In this paper we propose a novel method for the similarity analysis of RNA secondary structures, where pseudoknots are also taken into account. In our approach, each secondary structure is transformed into a linear sequence. The linear sequence not only contains the information on the corresponding RNA primary structure, but also contains the information on the base pairing.

Furthermore, standard and famous Lempel-Ziv algorithm [15] is employed for the similarity analysis. Of course, we have tested the validity of our method by analyzing three sets of real data. The results obtained by our method are comparable to those given by other authoritative methods. What's more, the whole process is easy to operate. It can yield results rapidly.

Results

Materials

Three sets of real data are used to test our method. RNA secondary structures in set II are from RNase P and RNase MRP. They are distantly related and there is little sequence homology between them. These secondary structures are used to test distant RNA secondary structures. They are mainly obtained from the RNase P Database [16] and the remaining secondary structures are obtained from [17]. The names of the RNA secondary structures from RNase P are: Synechocystis sp.PCC6803, Anacystis nidulans PCC6301, Pseudoanabaena sp.PCC6903, Anabaena sp.PCC7120, Porphyra purpurea chloroplast, Thermotoga maritima, Agrobacterium tumefaciens, Rhodospirillum rubrum, Bacillus subtilis, Reclinomonas americana mitochondria, Sulfolobus acidocaldarius, Methanococcus jannaschii, Halobacterium cutirubrum, Human (nuclear) P. The RNA secondary structures from RNase MRP are obtained from [17], whose names are: Human, Bovine, Mouse, Rat. RNA secondary structures in set I are from 5S rRNAs. They are provided by Maciej Szymanski, who has developed the 5S Ribosomal RNA Database [18]. The names of the 5S rRNAs used in our study are Halobacterium spl, Pyrodictium occultum, Sulfolobus spl, Actinia equina, Dicyema misakiense, Basidiobolus magnus, Chrysaora quinque, Christiansenis pallida and Planocera recticulata. RNA secondary structures in set III are from 16S rRNAs. The names of the 16S rRNAs are Thermoproteus tenax, Halobacterium, Bacteoides, Bacillus, Mus musculus, Synechococcus, Thermotoga, Saccharomyces cerevisiae, Homo sapiens, Escherichia coli, Methanococus vannielli, Thermococcus celer, Vairimorpha and Methanobacterium.

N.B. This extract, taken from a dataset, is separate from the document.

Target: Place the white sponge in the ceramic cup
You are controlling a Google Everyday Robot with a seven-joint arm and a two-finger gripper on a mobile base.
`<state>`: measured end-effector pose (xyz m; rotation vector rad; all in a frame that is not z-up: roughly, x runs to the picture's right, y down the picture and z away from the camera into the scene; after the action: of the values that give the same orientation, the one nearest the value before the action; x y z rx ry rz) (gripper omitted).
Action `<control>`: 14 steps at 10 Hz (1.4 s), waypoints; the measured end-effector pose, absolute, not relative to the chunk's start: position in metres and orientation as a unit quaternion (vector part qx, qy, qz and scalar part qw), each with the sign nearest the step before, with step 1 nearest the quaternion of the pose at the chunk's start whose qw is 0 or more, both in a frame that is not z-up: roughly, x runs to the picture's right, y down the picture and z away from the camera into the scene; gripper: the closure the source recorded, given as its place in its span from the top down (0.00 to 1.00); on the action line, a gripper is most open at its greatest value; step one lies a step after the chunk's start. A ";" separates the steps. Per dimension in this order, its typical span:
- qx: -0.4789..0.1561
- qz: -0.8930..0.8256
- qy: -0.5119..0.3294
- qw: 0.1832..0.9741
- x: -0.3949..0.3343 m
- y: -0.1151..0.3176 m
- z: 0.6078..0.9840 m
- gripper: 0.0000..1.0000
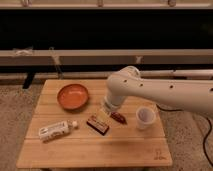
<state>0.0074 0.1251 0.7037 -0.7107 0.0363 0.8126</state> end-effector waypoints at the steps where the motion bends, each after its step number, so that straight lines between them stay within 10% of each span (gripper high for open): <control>1: -0.332 0.387 0.020 0.860 0.008 0.120 0.705 0.65; 14: -0.339 0.375 0.111 0.856 0.045 0.067 0.922 0.65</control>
<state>0.0455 0.0669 0.9216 -0.7129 0.2338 0.7873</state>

The similarity analysis of set I and set II by using our method

The goal of our study is to compare RNA secondary structures and analyze their similarity. Given a set of RNA secondary structures, our method requires the following main operations for the similarity analysis: Firstly the non-linear complex RNA secondary structures are transformed into linear characteristic sequences. Secondly, these linear sequences are decomposed according to the rule of Lempel-Ziv algorithm to evaluate the LZ complexity. Thirdly, the similarity degree between any two structures is measured by our distance formula, as shown in Method section. Lastly, by arranging all the values into a matrix, we obtain a pair-wise distance matrix. It contains the information on the similarity of this set of RNA secondary structures. We have used our method to analyze the similarity of set I and set II, respectively. Its validity may be better reflected by its application to reconstruct phylogenetic trees. Hence, for the two sets of data, we input their pair-wise distance matrices, obtained by our methods, into the Neighbor program in the Phylip package [19], respectively. By choosing Neighbor-joining option, we obtain two phylogenetic trees for the two sets, which are drawn by Treeview program [20] and are shown in Figure 1 and Figure 2.

Figure 1
figure 1

Neighbor-joining tree for the data in set I. It is obtained by our method and drawn by Treeview program.

Figure 2
figure 2

Neighbor-joining tree for the data in set II. It is obtained by our method and drawn by Treeview program.

Discussion

Lempel-Ziv algorithm is an algorithm that is related to minimal length encoding. Its successful application to the evolutionary analysis of DNA sequences has indicated that Lempel-Ziv algorithm is an alternative to the similarity analysis of biological sequences. To our knowledge, the concept of applying Lempel-Ziv algorithm to the similarity analysis of RNA secondary structures hasn't been adopted by any other researcher. The introduction of our method in Method section indicates that this is a relatively simple and rapid method for the similarity analysis of RNA secondary structures. We owe the efficiency of this method mainly to the Lemple-Ziv algorithm, which can effectively extract the repeated patterns encoded in linear sequences.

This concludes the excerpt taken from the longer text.